Of all the lines below, output only those starting at the one with "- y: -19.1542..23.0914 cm" and ending at the one with "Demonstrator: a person", both ends included, exactly as written.
──────── Data provided ────────
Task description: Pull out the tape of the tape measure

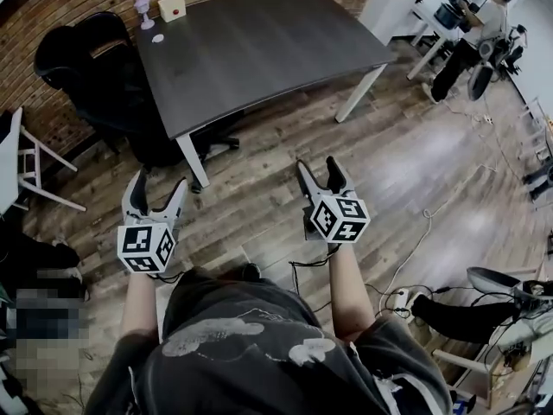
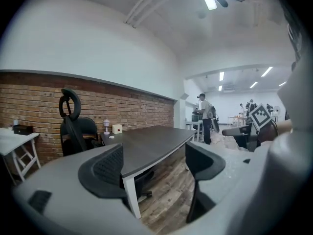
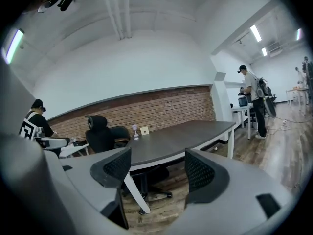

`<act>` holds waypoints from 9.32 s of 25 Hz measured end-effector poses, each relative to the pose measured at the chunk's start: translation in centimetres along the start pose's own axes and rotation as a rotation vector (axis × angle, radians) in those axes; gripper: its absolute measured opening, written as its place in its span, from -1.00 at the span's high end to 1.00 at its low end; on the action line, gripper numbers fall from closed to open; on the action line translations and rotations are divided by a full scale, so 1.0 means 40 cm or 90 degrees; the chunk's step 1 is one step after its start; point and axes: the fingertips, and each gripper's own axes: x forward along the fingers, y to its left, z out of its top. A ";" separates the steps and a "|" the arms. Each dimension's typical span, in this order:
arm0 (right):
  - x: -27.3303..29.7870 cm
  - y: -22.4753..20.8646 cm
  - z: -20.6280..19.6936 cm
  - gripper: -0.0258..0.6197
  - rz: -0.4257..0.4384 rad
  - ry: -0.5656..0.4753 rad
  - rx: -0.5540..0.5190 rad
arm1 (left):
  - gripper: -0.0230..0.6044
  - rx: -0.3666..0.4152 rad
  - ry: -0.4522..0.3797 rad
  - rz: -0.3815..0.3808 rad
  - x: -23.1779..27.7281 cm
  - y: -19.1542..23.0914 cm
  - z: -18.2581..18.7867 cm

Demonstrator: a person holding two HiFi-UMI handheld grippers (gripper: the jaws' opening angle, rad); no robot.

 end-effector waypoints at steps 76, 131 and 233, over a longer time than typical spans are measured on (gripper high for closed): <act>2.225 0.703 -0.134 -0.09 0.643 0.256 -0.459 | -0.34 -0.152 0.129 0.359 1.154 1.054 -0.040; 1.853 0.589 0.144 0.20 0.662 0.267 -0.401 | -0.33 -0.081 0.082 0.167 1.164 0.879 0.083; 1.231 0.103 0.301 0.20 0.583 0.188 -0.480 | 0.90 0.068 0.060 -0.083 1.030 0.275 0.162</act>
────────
**Exercise output:**
  - y: -19.1542..23.0914 cm
  - z: -18.2581..18.7867 cm

Demonstrator: a person holding two HiFi-UMI handheld grippers (gripper: the jaws' opening angle, rad); no robot.

Nothing else belongs in this output.